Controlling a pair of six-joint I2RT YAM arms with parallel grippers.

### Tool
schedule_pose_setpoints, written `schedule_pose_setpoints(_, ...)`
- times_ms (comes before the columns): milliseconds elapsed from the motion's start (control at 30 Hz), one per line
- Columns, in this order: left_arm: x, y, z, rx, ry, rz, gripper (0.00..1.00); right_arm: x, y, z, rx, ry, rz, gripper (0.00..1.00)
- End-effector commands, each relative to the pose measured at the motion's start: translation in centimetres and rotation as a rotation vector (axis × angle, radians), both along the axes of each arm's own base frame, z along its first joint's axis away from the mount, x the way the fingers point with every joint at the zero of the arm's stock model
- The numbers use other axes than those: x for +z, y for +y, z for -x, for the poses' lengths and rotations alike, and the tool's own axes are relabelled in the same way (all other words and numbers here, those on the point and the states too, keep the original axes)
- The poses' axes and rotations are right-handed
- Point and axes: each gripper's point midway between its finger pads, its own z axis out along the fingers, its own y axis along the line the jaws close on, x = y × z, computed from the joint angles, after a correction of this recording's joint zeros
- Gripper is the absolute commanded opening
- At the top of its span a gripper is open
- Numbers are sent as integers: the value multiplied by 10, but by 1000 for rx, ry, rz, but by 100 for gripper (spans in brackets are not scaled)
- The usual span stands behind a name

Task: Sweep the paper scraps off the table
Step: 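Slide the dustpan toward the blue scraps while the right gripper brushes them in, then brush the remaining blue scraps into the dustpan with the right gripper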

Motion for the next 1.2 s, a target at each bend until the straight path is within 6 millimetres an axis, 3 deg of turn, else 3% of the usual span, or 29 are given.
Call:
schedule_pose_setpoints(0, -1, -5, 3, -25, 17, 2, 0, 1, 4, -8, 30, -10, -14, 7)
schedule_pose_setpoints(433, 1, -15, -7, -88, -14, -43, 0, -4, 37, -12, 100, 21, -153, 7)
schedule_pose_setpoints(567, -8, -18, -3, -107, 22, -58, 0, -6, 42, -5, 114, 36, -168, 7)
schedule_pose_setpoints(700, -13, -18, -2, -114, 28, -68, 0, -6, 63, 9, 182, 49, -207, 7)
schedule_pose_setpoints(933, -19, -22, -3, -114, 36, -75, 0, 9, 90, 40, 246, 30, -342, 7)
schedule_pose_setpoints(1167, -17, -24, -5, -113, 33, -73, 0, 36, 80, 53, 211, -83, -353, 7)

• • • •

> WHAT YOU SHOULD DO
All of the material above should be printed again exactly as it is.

> ANSWER FOR THIS EXERCISE
Controlling a pair of six-joint I2RT YAM arms with parallel grippers.

### Tool
schedule_pose_setpoints, written `schedule_pose_setpoints(_, ...)`
- times_ms (comes before the columns): milliseconds elapsed from the motion's start (control at 30 Hz), one per line
- Columns, in this order: left_arm: x, y, z, rx, ry, rz, gripper (0.00..1.00); right_arm: x, y, z, rx, ry, rz, gripper (0.00..1.00)
- End-effector commands, each relative to the pose measured at the motion's start: translation in centimetres and rotation as a rotation vector (axis × angle, radians), both along the axes of each arm's own base frame, z along its first joint's axis away from the mount, x the way the fingers point with every joint at the zero of the arm's stock model
- The numbers use other axes than those: x for +z, y for +y, z for -x, for the poses' lengths and rotations alike, and the tool's own axes are relabelled in the same way (all other words and numbers here, those on the point and the states too, keep the original axes)
- The poses' axes and rotations are right-handed
- Point and axes: each gripper's point midway between its finger pads, its own z axis out along the fingers, its own y axis along the line the jaws close on, x = y × z, computed from the joint angles, after a correction of this recording's joint zeros
- Gripper is the absolute commanded opening
- At the top of its span a gripper is open
- Numbers are sent as integers: the value multiplied by 10, but by 1000 for rx, ry, rz, but by 100 for gripper (spans in brackets are not scaled)
- The usual span stands behind a name

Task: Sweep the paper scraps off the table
Step: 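Slide the dustpan toward the blue scraps while the right gripper brushes them in, then brush the remaining blue scraps into the dustpan with the right gripper
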
Motion for the next 1.2 s, a target at each bend until the straight path is within 6 millimetres an axis, 3 deg of turn, else 3% of the usual span, or 29 are given.
Call:
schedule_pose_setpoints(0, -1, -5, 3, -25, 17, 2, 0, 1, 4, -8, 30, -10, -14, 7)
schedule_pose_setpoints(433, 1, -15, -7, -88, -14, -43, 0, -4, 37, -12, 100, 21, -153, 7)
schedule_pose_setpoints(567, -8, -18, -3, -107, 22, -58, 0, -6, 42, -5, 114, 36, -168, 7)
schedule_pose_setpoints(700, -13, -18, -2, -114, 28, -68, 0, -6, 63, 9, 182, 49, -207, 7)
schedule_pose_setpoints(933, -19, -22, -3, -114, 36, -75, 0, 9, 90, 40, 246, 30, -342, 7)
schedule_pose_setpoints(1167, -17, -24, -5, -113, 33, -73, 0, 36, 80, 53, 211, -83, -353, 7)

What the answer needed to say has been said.